ABOUT THIS EXERCISE: Where a line of the entries holds the string "near", copy that line.

Data excerpts:
_ _ _ _ _ _ _

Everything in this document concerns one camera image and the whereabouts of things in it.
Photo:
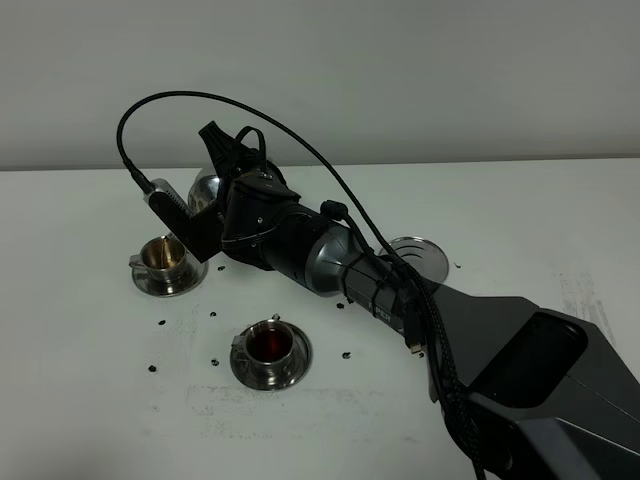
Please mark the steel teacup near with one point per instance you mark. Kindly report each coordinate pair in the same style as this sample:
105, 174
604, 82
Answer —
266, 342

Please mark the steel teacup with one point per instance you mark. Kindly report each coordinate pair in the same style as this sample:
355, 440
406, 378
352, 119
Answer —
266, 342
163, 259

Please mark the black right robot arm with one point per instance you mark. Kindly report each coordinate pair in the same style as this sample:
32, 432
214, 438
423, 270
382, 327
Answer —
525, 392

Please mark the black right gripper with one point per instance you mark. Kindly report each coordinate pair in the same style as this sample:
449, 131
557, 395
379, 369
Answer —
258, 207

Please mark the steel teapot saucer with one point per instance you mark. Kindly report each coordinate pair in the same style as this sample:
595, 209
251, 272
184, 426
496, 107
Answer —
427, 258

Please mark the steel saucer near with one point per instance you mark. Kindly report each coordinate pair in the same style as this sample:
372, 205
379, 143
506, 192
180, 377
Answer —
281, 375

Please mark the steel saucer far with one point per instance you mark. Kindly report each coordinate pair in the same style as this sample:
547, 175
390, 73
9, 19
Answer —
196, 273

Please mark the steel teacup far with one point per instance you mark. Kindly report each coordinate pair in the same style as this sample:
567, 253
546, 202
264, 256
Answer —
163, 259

_ _ _ _ _ _ _

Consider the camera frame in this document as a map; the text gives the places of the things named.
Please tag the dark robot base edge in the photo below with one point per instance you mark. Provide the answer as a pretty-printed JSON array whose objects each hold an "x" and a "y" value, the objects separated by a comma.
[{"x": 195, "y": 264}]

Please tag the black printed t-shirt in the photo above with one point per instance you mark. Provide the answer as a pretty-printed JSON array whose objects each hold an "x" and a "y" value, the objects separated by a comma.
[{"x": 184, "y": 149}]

_ _ _ _ _ _ _

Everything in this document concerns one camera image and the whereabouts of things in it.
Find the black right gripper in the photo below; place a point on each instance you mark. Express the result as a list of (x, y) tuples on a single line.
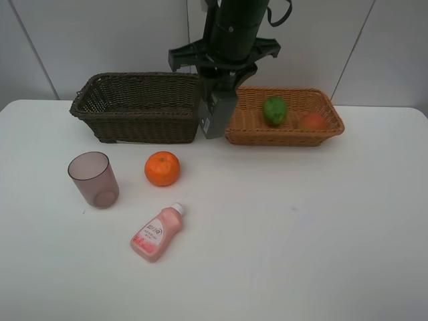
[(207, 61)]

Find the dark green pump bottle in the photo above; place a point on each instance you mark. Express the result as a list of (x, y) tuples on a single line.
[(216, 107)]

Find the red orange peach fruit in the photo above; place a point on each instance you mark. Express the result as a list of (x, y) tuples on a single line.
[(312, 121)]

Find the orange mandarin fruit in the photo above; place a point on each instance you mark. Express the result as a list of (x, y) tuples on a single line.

_ _ _ _ _ _ _

EXPECTED ANSWER:
Please mark the steel teacup near with one point per instance you mark. Kindly report each coordinate pair in the same style as this sample:
Please mark the steel saucer near with one point per instance you mark. Kindly report each coordinate pair in the same style as this sample:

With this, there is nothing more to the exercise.